2017-2021 SVI for ZCTAs #12

usamabilal · 2023-01-12T23:29:32Z

years: 2017-2021
geo-unit: zcta
what areas your are intested in: Pennsylvania

Thanks!

heli-xu · 2023-02-10T15:06:20Z

Hi Usama, thanks for your patience. I'm attaching a zip file with data, a report and some documentation. Please refer to Readme in the zip file for more detailed information. I'd appreciate any suggestions and feedback from you and your team. Thanks!
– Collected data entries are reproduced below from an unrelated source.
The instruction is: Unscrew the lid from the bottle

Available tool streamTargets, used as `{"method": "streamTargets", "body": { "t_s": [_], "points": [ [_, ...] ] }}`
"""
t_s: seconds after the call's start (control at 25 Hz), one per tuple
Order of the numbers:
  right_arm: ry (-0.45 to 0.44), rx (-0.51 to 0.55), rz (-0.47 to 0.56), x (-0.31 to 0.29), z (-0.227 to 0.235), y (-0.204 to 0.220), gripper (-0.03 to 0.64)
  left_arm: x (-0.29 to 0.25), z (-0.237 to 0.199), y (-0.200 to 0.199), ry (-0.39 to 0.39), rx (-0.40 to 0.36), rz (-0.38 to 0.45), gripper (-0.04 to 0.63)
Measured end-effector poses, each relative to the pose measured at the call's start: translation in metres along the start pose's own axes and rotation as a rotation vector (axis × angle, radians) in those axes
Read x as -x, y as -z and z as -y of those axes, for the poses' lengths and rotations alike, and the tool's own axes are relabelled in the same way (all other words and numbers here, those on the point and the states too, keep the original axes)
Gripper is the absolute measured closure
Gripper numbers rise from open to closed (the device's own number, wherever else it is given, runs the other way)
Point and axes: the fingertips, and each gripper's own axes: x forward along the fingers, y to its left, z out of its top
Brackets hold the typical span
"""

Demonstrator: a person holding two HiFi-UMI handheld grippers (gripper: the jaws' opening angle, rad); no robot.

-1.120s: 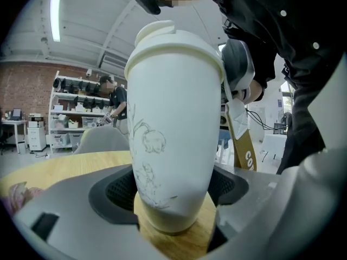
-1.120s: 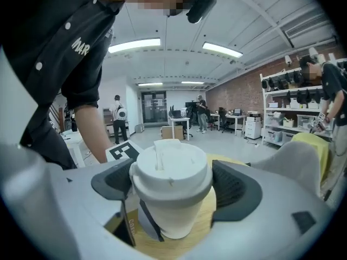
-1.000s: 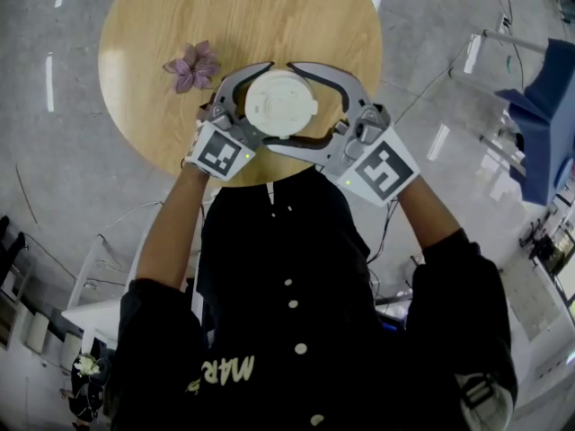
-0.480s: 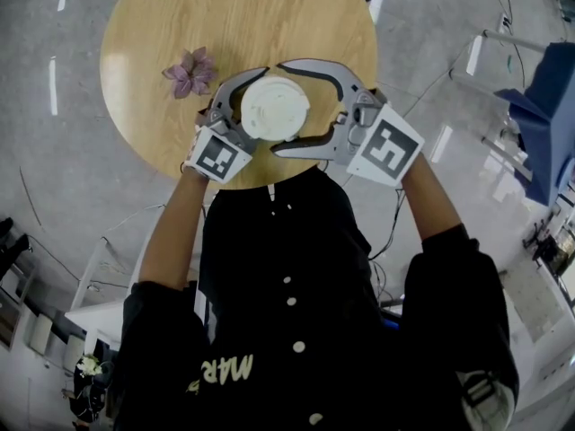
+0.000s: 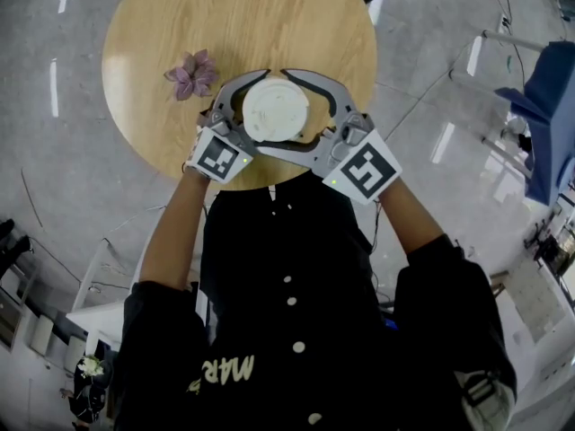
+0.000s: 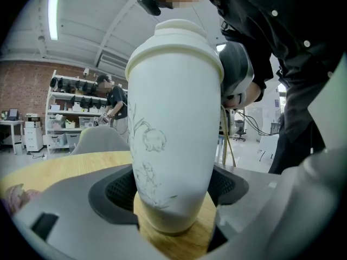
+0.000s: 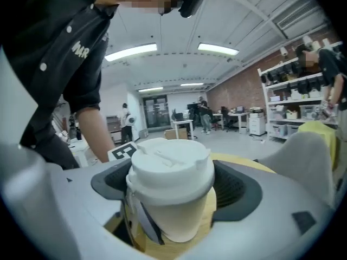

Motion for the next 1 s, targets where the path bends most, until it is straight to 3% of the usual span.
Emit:
{"method": "streamTargets", "body": {
  "t_s": [0.2, 0.28, 0.36, 0.48, 0.6, 0.8, 0.84, 1.0],
  "points": [
    [-0.489, 0.102, -0.007, 0.003, -0.016, -0.002, 0.163, 0.0, 0.002, -0.001, 0.032, -0.013, 0.001, 0.229],
    [-0.593, 0.093, -0.038, 0.005, -0.019, 0.002, 0.163, 0.0, 0.003, 0.0, 0.045, -0.017, -0.004, 0.229],
    [-0.616, 0.088, -0.066, 0.005, -0.02, 0.005, 0.163, -0.001, 0.003, 0.0, 0.055, -0.021, -0.004, 0.229],
    [-0.518, 0.062, -0.09, 0.007, -0.013, 0.01, 0.154, -0.001, 0.003, 0.001, 0.063, -0.02, -0.009, 0.229],
    [-0.299, 0.016, -0.083, 0.012, -0.004, 0.008, 0.094, 0.0, 0.004, 0.002, 0.062, -0.015, -0.013, 0.229],
    [0.011, -0.045, -0.021, 0.012, -0.005, -0.004, 0.107, 0.0, 0.004, 0.001, 0.056, -0.014, -0.017, 0.229],
    [0.057, -0.043, -0.009, 0.01, -0.004, -0.005, 0.153, 0.0, 0.004, 0.002, 0.053, -0.013, -0.014, 0.229],
    [0.168, 0.001, 0.027, 0.004, 0.002, -0.007, 0.17, -0.001, 0.003, 0.001, 0.047, -0.017, -0.005, 0.229]
  ]
}}
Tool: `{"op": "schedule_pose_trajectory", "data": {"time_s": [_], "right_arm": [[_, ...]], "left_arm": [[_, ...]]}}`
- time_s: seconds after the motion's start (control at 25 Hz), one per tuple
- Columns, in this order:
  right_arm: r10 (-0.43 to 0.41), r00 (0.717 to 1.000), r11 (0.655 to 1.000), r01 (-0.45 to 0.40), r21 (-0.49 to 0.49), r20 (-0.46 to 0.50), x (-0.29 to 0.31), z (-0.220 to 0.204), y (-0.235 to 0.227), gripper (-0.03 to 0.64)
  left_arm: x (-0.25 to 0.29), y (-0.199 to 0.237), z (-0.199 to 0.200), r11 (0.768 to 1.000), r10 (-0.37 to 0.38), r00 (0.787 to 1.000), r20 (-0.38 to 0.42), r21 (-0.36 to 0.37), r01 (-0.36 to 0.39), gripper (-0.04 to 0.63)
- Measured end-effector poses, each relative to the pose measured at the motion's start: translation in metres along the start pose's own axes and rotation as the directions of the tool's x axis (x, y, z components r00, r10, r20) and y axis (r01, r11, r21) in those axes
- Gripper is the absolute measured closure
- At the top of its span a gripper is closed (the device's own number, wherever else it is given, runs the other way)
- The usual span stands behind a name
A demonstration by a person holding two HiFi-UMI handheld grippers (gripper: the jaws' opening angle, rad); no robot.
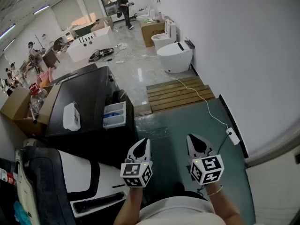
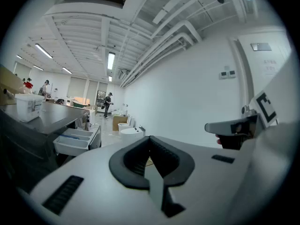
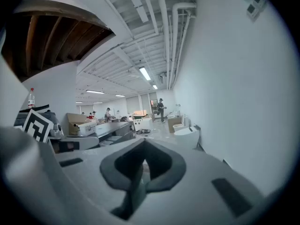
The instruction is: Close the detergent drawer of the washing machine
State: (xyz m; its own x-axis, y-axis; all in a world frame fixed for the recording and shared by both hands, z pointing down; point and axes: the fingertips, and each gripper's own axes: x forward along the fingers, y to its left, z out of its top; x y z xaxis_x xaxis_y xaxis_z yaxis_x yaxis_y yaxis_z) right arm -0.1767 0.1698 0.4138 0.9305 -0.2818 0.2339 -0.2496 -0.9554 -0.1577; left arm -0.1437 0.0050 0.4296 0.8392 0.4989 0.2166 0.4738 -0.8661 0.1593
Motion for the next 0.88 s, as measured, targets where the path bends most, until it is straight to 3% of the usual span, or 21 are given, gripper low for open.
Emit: {"op": "schedule_pose_trajectory", "data": {"time_s": [0.36,0.68,0.88], "right_arm": [[-0.032,0.998,0.999,0.030,0.033,0.049,-0.006,0.006,-0.022,0.615],[-0.086,0.995,0.996,0.086,0.020,0.048,-0.015,0.007,-0.050,0.612],[-0.087,0.996,0.996,0.086,0.028,0.020,-0.019,-0.002,-0.061,0.566]], "left_arm": [[0.003,-0.003,0.003,0.999,0.037,0.999,0.020,-0.003,-0.037,0.599],[0.006,-0.011,0.001,0.998,0.069,0.997,0.018,-0.008,-0.069,0.544],[0.008,-0.019,-0.007,0.997,0.078,0.997,0.006,-0.010,-0.078,0.520]]}}
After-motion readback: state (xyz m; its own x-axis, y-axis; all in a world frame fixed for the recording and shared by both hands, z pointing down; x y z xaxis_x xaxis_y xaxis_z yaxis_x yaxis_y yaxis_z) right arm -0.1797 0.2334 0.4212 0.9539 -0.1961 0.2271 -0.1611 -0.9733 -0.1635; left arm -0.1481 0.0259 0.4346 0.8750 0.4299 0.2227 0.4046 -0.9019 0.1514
2017to2021_PA_zcta_SVI.zip

usamabilal · 2023-02-13T22:06:10Z

Thanks so much Heli!! i'll Review and will let you know how things go

usamabilal · 2023-02-21T18:54:31Z

After reviewing, this looks great. I really like the validation. I understand that part of the differences in the validation stem from potential differences in aggregation from CT to ZCTA.
Let me know if my understanding below is correct:

Heli's SVI (hencefort hSVI) downloads data (using tidycensus) directly at the ZCTA level (geography="zcta") and then follows the same procedure as CDC's SVI (henceforth cSVI)
To validate, you first aggregate cSVI from CT to ZCTA. To do this, there would be to options
1. sum E_ variables and mean EP_ variables and then compute percentiles and follow the regular SVI calculation
1. take the mean of the percentiles
In the section "Aggregating ct data to ZCTA level" i understood you are doing 1, but in the code for "Percentile ranking (“RPL_xx”) by theme" i see option 2. Which one is happening?
Then once it is aggregated, you just compare hSVI to cSVI

A few notes (regardless of the 1 vs 2 thing above):

to me, the "real" validation is what you do in "SVI calculation and validation" which is "my code returns the same thing as CDC's (roughly, very minor differences)
the ZCTA vs CT validation, while nice, may be complicated to actually conduct properly. I say this because if a CT has 3 people and another CT has 1000 people (And they are both the only component CTs of a specific ZCTA) then a mean of EP_s would give the same weight to teach one, while the second CT should have 300 times the weight. Moreover, since CTs are not perfectly nested in ZCTAs (that is, a CT may be in more than one ZCTA) these weights would be ZCTA specific.
In other words: I'd keep the validation to making sure that when you use this at the scales CDC has worked at (county and tract) the results are as expected. It'd be good to replicate this at the county levle and compare hSVI with cSVI at the county level

Thanks again!!

heli-xu · 2023-02-21T23:43:19Z

Hi Usama, thanks for the feedback!

In the section "Aggregating ct data to ZCTA level" i understood you are doing 1, but in the code for "Percentile ranking (“RPL_xx”) by theme" i see option 2. Which one is happening?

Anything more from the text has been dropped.